During a median follow-up period of 18 (interquartile range 12 to 29) months, MCE occurred in 422 patients (31.1%). Kaplan-Meier plots for NT-proBNP levels and the N/L ratio by tertiles are shown in Figure 2A and 2B, respectively. In univariate analyses using the lowest tertile of the N/L ratio as a reference, the patients in the highest tertile demonstrated a higher risk of MCE (HR: 1.586, 95% CI: 1.243–2.025, P < 0.001). The highest NT-proBNP tertile was also significantly associated with MCE (HR: 2.152, 95% CI: 1.671–2.772, P < 0.001), compared with the lowest tertile. In a multivariable model using tertile of both variable, age; cholesterol and platelets levels; HYHA class; and a history of CAD, AF, and renal failure were also independent predictors of outcome. The highest tertile of the N/L ratio was significantly associated with MCE (HR: 1.407, 95% CI: 1.098–1.802, P = 0.007), compared with the lowest tertile. Similarly, the highest NT-proBNP tertile was also significantly associated with MCE (HR: 1.461, 95% CI: 1.104–1.934, P = 0.008), compared with the lowest tertile. No differences were observed between the intermediate and lowest tertiles in terms of MCE risk for either variable (Table 5).

Figure 2. Kaplan–Meier plot for N-terminal pro-brain natriuretic peptide (A) and neutrophil-to-lymphocyte ratio by tertiles (B).

Figure 2.

(A): The highest N-terminal pro-brain natriuretic peptide tertile was significantly associated with MCE (HR: 2.152, 95% CI: 1.671–2.772, P < 0.001); (B): The highest neutrophil-to-lymphocyte ratio tertile was significantly associated with MCE (HR: 1.586, 95% CI: 1.243–2.025, P < 0.001). MCE: major cardiovascular events.

Table 5. Univariate and multivariate Cox models using tertiles of N-terminal pro-brain natriuretic peptide and N/L ratio for major cardiovascular events.

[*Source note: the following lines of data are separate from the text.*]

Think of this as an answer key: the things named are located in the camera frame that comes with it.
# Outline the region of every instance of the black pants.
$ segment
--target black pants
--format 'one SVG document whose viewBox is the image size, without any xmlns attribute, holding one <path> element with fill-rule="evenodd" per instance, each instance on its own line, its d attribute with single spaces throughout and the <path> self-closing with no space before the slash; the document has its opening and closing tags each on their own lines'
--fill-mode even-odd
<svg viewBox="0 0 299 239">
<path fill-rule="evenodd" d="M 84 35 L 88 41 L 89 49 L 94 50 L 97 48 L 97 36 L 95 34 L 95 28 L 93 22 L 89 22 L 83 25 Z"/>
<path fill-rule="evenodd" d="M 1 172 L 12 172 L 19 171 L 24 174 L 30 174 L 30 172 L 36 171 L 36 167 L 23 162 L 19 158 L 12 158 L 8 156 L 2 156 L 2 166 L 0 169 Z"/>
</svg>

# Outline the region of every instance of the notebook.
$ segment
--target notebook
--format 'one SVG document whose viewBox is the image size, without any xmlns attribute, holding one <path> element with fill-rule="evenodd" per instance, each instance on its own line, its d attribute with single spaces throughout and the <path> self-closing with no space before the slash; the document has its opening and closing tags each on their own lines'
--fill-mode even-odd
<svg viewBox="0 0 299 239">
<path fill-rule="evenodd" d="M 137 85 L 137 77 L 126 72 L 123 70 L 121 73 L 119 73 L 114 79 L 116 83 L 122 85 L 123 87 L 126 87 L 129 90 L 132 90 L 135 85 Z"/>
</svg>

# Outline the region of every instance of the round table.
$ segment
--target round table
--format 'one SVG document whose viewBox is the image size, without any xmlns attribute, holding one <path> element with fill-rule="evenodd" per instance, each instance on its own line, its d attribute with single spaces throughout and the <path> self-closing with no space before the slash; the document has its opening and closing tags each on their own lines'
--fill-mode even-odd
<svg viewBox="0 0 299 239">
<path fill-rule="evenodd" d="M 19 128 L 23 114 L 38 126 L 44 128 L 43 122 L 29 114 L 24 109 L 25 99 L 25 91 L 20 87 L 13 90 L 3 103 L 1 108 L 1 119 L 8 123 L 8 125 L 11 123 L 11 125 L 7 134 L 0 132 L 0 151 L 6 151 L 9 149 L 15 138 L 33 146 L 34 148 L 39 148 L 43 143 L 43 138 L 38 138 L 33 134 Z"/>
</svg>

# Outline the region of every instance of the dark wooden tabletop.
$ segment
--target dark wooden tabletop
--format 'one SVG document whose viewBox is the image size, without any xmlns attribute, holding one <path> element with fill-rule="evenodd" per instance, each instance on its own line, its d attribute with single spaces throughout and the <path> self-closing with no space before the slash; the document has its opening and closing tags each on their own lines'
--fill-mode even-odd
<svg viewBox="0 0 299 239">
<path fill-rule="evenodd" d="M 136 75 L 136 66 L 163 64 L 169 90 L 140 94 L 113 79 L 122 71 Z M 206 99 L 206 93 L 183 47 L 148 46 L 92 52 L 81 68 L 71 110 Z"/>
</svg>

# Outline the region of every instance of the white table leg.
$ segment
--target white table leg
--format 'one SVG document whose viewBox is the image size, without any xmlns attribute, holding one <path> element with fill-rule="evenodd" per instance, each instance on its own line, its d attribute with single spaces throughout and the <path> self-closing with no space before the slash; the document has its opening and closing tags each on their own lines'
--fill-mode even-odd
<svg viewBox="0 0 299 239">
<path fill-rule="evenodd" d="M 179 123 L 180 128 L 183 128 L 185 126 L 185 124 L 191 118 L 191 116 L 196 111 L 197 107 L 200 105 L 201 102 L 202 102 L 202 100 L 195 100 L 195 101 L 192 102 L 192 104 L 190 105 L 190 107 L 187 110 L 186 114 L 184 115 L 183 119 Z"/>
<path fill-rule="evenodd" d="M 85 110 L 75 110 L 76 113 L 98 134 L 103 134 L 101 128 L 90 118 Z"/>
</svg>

Variable Univariate HR (95% CI) P value Multivariable HR (95% CI) P value
NT-proBNP (high vs. low tertile) 2.152 (1.671–2.772) < 0.001 1.461 (1.104–1.934) 0.008
NT-proBNP (Intermediate vs. low tertile) 1.399 (1.073–1.824) 0.013 1.232 (0.940–1.616) 0.130
N/L ratio (high vs. low tertile) 1.586 (1.243–2.025) < 0.001 1.407 (1.098–1.802) 0.007
N/L ratio (Intermediate vs. low tertile) 1.178 (0.913–1.520) 0.207 1.051 (0.813–1.360) 0.704
Age, yrs 1.028 (1.015–1.040) < 0.001 1.015 (1.002–1.028) 0.021
Coronary artery disease 1.433 (1.117–1.837) 0.005 1.435 (1.108–1.859) 0.006
Atrial fibrillation 0.743 (0.613–0.900) 0.002 0.772 (0.629–0.947) 0.013
Renal failure 2.073 (1.713–2.510) < 0.001 1.525 (1.237–1.881) < 0.001
Platelets, 109/L 0.998 (0.996–0.999) 0.008 0.998 (0.996–1.000) 0.013
NYHA class 1.698 (1.494–1.930) < 0.001 1.369 (1.182–1.586) < 0.001
left ventricular ejection fraction 0.981 (0.973–0.989) < 0.001 0.995 (0.984–1.006) 0.346

Adjusted for: age, gender, coronary artery disease, atrial fibrillation, renal failure, albumin, blood urea nitrogen, creatinine, estimated glomerular filtration rate, sodium, cholesterol, hemoglobin, platelets, left ventricular ejection fraction, diastolic blood pressure, length of stay, other diuretics, digoxin, warfarin, and New York Heart Association heart failure class. N/L ratio: neutrophil-to-lymphocyte ratio; NT-proBNP: N-terminal pro-brain natriuretic peptide; NYHA class: New York Heart Association heart failure class.

4. Discussion

In our study, patients with HFpEF had a better prognosis than those with HFrEF. But there are conflicting reports regarding the long-term outcomes of HFpEF. Some have shown better event rates in HFpEF,[10] while others have shown similar event rates between HFpEF or HFrEF.[11],[12] The multitude of concurrent issues also renders it more difficult to pinpoint heart failure as the cause of patients' symptoms or mortality in HFpEF patients. Indeed, although classifying the mode of death is highly subjective, HFpEF patients are less likely than HFrEF to die from definite heart failure or cardiovascular disease in general.[13] The contribution of non-cardiovascular modes of death may also explain the inconsistent mortality rate found in different HFpEF studies in different populations with different comorbidities.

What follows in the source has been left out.